Theme 2: Sense of Difference
Women’s sense of difference was related to experiencing remarkable physical changes (first subtheme), as well as to comparisons with healthy women (second subtheme) and involved intense psychological sufferance. Overall, this theme highlighted the negative impact of cancer during pregnancy on women’s identity and sense of femininity.
Experiencing Remarkable Physical Changes
All participants expressed anguish and sadness related to the consequences of chemotherapy on their body, especially with regard to hair loss, combined with pregnancy-related changes. For example, Lucy knew that chemotherapy was necessary for her, but at the same time she perceived treatment as “something chemical injected into your body, something that irreparably changes your person.” Lucy also described the negative effects of chemotherapy on her body, besides losing her hair and getting weight due to pregnancy (as reported in Table 1):
“Last week I particularly suffered from the side effects of chemotherapy. […] I felt very cold for 15 min and I had to use blankets to warm myself up, I got fever. Then sweat, the fever dropped, and I had to have a shower. […] Then I felt ok for approximately 1 h, and then cold again. It lasted 3 days, I felt exhausted and I was not hungry. Yesterday I felt perfectly fine. You just have to wait it out” (Lucy).

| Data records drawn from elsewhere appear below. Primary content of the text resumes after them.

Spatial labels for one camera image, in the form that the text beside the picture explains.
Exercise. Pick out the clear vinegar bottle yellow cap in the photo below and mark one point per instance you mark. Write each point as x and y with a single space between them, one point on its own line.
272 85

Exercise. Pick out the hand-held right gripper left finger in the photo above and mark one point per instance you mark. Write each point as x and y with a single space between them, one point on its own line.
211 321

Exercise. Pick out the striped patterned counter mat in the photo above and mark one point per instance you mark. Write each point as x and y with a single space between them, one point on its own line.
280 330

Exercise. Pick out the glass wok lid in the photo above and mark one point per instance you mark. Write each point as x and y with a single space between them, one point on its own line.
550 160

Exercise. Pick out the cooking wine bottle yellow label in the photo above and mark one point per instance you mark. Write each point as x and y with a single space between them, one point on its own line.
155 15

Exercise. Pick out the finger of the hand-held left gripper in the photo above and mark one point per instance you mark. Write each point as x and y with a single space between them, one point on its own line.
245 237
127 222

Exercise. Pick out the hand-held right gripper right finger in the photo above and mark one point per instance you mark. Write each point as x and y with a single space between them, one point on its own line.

Faith had always loved and taken good care of her long hair, and it was now difficult for her to accept the idea of losing it. “It is a major concern for me,” she cried. Donna too was worried about losing her hair, but she was trying to find alternative solutions, such as choosing the right wig:
“I don’t want to isolate myself only because I am going to lose my hair. […] I know it might have a strong emotional impact… it might cause inhibition… but I have already visited several wig stores because I want to buy the perfect wig. I don’t want to look too different; I want it to look natural on me. […] So, I started my search, although people have been telling me to wait. I have already cut my hair a bit shorter. Maybe I am not going to lose it all, but I actually think I will” (Donna).
Comparisons With Healthy Women
Several participants spoke about the fact that they felt different from other healthy pregnant women. In this situation, feeling different meant feeling inadequate as women and mothers, and feeling even sadder for their condition. Grace, for instance, felt stressed and tired, and was no longer able to enjoy playing with her child at the park:
“I feel more nervous, sometimes I feel more irritable and less patient with him (child), I can’t play with him anymore like I used to, I can’t run with him, I feel low in energy. I see the other pregnant women, they are more active than me. […] I am sorry about that, because he (child) likes doing somersaults, or jumping on me” (Grace).
Theme 3: Sources of Strength
Despite the multiple emotional and physical challenges involved by their condition, women were able to identify important sources of strength that were mostly related to being positive (subtheme 1), feeling supported and listened to (subtheme 2), religion and spirituality (subtheme 3).
Being Positive
For almost all participants, having a positive attitude was essential to cope with such a critical situation. For Grace, “being a smiling person, being able to focus on other things, and thinking positive, despite everything” were important sources of strength related to her personality. Faith described herself as “a positive and optimistic person” and she said she was sure everything would be alright. Donna’s approach to her condition was “positive, very positive,” to the point that she was surprised (see Table 1). Lucy on the other hand was more cautious:
“It’s a huge sacrifice, sometimes you feel down. […] But one can make it. Thus far, I have never felt completely low. I try to find the positive side, but I cry if I want to” (Lucy).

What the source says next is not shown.